• **Problem to work on**: Could you give the data that follows again exactly, without its pictures?

• **Input**:
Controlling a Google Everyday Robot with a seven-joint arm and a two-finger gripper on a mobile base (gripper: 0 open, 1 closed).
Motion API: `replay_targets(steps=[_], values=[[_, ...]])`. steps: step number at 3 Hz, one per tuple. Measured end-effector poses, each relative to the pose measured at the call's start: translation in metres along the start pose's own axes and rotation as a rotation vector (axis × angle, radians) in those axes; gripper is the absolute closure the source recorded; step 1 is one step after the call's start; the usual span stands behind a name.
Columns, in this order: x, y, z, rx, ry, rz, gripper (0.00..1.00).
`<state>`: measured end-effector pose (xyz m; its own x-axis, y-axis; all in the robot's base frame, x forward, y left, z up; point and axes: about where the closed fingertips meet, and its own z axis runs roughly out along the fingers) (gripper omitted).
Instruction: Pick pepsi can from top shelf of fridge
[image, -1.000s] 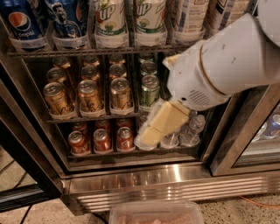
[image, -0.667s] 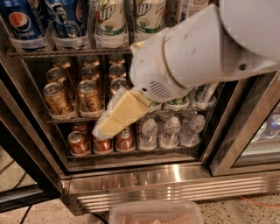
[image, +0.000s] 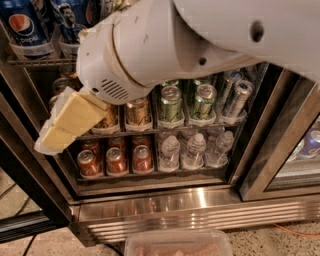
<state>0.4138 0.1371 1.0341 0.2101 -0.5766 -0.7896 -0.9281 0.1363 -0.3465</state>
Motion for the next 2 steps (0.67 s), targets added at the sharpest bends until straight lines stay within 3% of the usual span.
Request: replay_targets(steps=[1, 2], values=[[-0.008, 0.002, -0.004, 0.009, -0.001, -0.017, 0.00], [-0.019, 0.007, -0.008, 0.073, -0.037, -0.036, 0.00]])
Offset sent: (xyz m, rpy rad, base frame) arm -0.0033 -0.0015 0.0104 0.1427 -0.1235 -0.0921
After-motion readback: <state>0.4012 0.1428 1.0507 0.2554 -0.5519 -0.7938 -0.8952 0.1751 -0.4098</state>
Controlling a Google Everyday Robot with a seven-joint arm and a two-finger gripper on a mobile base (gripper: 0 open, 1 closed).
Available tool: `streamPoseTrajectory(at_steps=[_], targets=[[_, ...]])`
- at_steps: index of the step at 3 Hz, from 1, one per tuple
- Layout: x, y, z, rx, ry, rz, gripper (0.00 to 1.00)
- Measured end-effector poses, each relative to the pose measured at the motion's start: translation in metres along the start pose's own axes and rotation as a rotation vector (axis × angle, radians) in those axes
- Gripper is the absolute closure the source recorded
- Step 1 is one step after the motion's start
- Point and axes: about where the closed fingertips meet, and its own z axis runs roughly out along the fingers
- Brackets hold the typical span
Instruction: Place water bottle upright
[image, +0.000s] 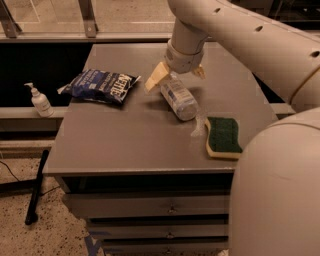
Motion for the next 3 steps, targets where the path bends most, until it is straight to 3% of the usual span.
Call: streamPoseTrajectory(at_steps=[2, 3], targets=[[-0.0101, 0.006, -0.0005, 0.054, 0.045, -0.122, 0.0], [-0.0126, 0.0056, 0.0023, 0.087, 0.055, -0.139, 0.18]])
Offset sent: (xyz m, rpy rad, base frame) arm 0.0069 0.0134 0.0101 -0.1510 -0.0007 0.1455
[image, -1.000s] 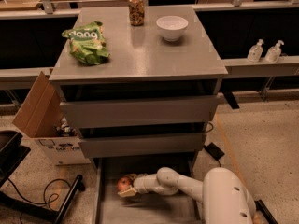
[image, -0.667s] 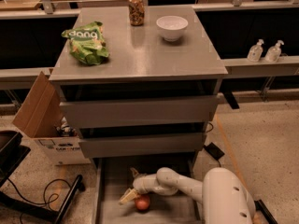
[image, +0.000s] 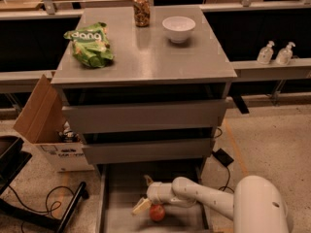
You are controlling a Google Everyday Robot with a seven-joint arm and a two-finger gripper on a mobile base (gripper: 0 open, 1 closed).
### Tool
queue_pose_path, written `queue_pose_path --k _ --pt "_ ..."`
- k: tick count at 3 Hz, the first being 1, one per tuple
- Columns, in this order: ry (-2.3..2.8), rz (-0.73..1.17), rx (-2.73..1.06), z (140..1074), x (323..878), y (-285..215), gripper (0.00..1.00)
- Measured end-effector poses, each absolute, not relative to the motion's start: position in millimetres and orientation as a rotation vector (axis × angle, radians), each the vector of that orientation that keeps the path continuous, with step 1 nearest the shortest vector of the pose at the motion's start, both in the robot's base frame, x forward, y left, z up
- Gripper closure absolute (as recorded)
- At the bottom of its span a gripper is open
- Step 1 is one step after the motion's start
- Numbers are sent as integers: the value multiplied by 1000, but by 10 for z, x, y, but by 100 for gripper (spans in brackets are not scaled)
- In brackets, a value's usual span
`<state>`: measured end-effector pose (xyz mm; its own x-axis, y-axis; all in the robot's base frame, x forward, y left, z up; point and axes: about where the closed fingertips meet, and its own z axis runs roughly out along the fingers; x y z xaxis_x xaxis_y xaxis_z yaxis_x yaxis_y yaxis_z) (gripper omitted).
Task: Place apple into bottom drawer
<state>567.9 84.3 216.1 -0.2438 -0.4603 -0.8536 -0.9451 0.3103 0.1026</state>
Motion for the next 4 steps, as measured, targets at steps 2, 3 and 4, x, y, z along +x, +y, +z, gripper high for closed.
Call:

• **Exercise solution**:
Controlling a Google Everyday Robot with a seven-joint arm and a two-finger gripper on a mobile base (gripper: 0 open, 1 closed).
Motion API: `replay_targets(steps=[_], values=[[_, ...]])`. steps: step number at 3 Hz, one per tuple. Measured end-effector poses, each relative to the pose measured at the call's start: translation in metres along the start pose's own axes and rotation as a rotation vector (axis × angle, radians) in those axes; gripper is the absolute closure the source recorded; step 1 is one step after the call's start; the usual span stands behind a name.
Columns, in this order: x, y, z, rx, ry, rz, gripper (0.00..1.00).
`<state>`: measured end-effector pose (xyz m; its own x-axis, y-axis; all in the robot's base frame, x forward, y left, z up; point and axes: about where the closed fingertips meet, and its own z axis runs roughly out along the fingers) (gripper omitted).
Instruction: Pick pepsi can from top shelf of fridge
[image, -1.000s] 
[image, -0.667s] 
[image, +0.000s] 
<state>0.4138 0.1371 1.0341 0.2101 -0.5766 -0.7896 -0.9281 0.1363 -0.3465</state>
Motion for the next 2 steps (0.67 s), targets added at the sharpest bends until straight lines stay within 3% of the usual span.
Request: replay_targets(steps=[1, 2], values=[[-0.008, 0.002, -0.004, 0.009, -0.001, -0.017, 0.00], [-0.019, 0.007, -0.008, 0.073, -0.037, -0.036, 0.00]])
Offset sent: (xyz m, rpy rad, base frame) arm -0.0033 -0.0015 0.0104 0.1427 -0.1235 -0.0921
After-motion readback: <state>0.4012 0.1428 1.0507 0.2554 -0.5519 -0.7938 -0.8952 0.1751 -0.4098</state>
Controlling a Google Everyday Robot with a seven-joint arm and a two-finger gripper on a mobile base (gripper: 0 open, 1 closed).
Available tool: `streamPoseTrajectory(at_steps=[_], targets=[[_, ...]])`
- at_steps: index of the step at 3 Hz, from 1, one per tuple
- Layout: x, y, z, rx, ry, rz, gripper (0.00 to 1.00)
- Measured end-effector poses, each relative to the pose measured at the motion's start: translation in metres along the start pose's own axes and rotation as a rotation vector (axis × angle, radians) in those axes
- Gripper is the absolute closure the source recorded
- Step 1 is one step after the motion's start
- Point and axes: about where the closed fingertips meet, and its own z axis runs roughly out along the fingers
- Brackets hold the typical span
Instruction: Place water bottle upright
[image, +0.000s] 
Motion for the next 3 steps, targets where the path bends most, until it is straight to 3% of the usual span.
Call: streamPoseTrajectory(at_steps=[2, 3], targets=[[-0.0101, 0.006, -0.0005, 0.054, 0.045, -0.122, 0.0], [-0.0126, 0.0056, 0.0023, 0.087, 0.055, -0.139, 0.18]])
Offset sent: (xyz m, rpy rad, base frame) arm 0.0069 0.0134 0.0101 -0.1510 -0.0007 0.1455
[image, -1.000s] 
[image, -0.667s] 
[image, +0.000s] 
You are controlling a Google Everyday Robot with a seven-joint arm and a two-finger gripper on a mobile base (gripper: 0 open, 1 closed).
### Tool
queue_pose_path, written `queue_pose_path --k _ --pt "_ ..."`
- k: tick count at 3 Hz, the first being 1, one per tuple
- Columns, in this order: ry (-2.3..2.8), rz (-0.73..1.17), rx (-2.73..1.06), z (140..1074), x (323..878), y (-285..215), gripper (0.00..1.00)
- Measured end-effector poses, each absolute, not relative to the motion's start: position in millimetres and orientation as a rotation vector (axis × angle, radians), each the vector of that orientation that keeps the path continuous, with step 1 nearest the shortest vector of the pose at the motion's start, both in the robot's base frame, x forward, y left, z up
- Gripper closure absolute (as recorded)
- At the bottom of its span a gripper is open
- Step 1 is one step after the motion's start
- Numbers are sent as integers: the value multiplied by 1000, but by 10 for z, x, y, but by 100 for gripper (spans in brackets are not scaled)
- In brackets, a value's usual span
`<state>`: measured end-effector pose (xyz mm; its own x-axis, y-axis; all in the robot's base frame, x forward, y left, z up; point and axes: about where the closed fingertips meet, and its own z axis runs roughly out along the fingers; x y z xaxis_x xaxis_y xaxis_z yaxis_x yaxis_y yaxis_z) (gripper omitted).
Task: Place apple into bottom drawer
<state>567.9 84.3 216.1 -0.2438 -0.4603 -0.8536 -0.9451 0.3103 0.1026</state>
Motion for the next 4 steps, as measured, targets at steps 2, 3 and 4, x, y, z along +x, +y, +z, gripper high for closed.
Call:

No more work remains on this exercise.